Exercise description —
Go through the data line by line. Copy each one holding the string "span".

Collected material —
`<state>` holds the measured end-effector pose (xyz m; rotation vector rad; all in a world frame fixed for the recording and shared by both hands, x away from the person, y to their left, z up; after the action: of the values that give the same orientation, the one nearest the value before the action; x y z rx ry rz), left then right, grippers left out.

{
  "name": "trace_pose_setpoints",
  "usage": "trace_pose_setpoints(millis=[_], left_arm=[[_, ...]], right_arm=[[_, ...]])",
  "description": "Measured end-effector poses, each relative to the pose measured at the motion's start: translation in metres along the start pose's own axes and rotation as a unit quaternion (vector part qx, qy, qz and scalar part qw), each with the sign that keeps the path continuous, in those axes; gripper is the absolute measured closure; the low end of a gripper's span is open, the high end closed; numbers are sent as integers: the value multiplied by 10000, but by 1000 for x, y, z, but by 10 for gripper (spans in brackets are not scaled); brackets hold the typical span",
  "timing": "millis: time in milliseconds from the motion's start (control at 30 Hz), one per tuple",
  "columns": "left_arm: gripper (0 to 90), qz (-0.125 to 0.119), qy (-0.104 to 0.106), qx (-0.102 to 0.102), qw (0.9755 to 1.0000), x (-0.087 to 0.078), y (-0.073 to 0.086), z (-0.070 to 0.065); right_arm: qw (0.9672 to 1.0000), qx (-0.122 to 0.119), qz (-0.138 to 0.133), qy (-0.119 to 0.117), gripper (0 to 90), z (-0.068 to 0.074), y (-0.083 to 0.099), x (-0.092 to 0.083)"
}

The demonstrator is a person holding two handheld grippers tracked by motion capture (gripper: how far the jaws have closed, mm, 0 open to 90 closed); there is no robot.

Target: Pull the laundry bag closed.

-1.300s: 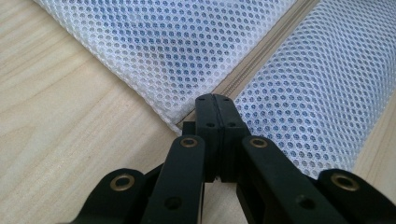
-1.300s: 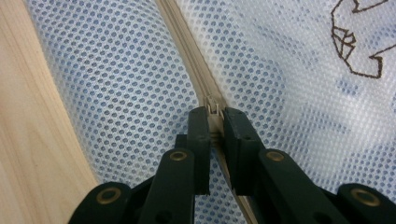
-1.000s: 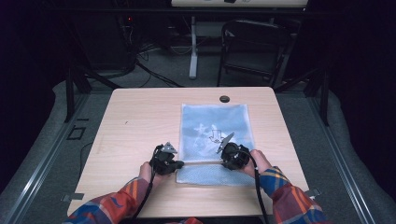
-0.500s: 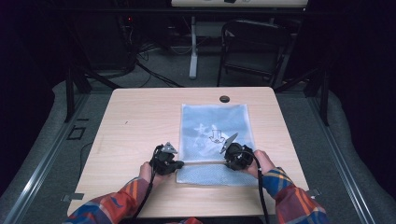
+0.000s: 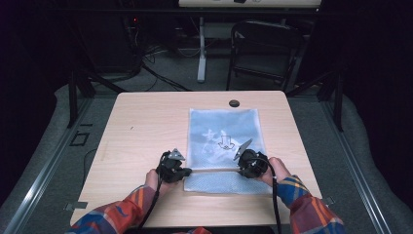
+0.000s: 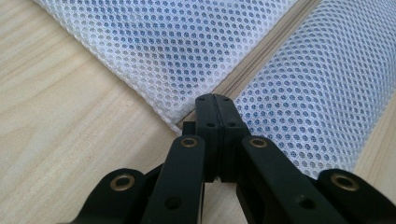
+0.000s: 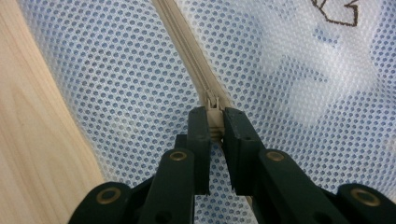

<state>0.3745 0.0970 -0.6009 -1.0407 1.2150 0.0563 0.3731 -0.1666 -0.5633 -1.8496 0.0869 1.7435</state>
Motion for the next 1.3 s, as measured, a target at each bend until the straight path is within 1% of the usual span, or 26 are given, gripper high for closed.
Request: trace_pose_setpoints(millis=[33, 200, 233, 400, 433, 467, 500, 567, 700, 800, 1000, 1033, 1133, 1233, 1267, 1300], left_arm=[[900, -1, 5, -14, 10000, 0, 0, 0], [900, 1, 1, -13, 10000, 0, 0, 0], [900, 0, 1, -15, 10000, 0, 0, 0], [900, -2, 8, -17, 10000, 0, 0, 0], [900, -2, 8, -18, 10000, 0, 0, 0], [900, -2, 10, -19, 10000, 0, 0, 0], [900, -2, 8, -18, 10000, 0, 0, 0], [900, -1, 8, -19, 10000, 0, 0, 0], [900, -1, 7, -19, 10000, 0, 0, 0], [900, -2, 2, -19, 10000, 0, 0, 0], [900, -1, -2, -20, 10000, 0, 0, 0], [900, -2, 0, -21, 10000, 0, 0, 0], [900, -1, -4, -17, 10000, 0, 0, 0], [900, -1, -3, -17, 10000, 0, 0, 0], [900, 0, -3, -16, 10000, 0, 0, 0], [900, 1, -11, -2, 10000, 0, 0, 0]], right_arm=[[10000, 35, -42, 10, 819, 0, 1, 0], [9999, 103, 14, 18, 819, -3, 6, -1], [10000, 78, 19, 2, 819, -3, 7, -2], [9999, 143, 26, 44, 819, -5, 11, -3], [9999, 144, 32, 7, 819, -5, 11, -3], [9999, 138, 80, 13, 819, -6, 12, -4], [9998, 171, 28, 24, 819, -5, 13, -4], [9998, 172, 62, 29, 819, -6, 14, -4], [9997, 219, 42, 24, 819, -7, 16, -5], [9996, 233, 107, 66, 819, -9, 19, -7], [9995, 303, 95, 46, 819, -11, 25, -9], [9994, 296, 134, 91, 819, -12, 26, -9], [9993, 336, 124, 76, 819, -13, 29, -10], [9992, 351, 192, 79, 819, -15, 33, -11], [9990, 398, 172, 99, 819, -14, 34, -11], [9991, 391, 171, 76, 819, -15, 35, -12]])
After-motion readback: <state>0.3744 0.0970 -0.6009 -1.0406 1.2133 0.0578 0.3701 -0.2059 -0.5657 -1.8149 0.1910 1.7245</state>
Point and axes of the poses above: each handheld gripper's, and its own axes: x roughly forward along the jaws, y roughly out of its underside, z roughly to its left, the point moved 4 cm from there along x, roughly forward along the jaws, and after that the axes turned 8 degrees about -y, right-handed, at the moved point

Response to this task —
  "description": "Measured end-effector poses, each relative to the pose measured at the motion's start: translation in metres along the start pose's own axes and rotation as a unit quaternion (vector part qx, qy, qz and scalar part qw), each with the sign that keeps the path continuous, in those axes; gripper is the absolute measured closure; the low end of a gripper's span is open, the high end closed; numbers are sent as integers: the value multiplied by 10000, but by 1000 for x, y, z, but by 10 for gripper (spans in brackets are not scaled); brackets hold the typical span",
Motion for the next 1.3 s, as measured, a target at each bend until the straight path is within 1% of the usual span, or 26 are given, gripper high for closed.

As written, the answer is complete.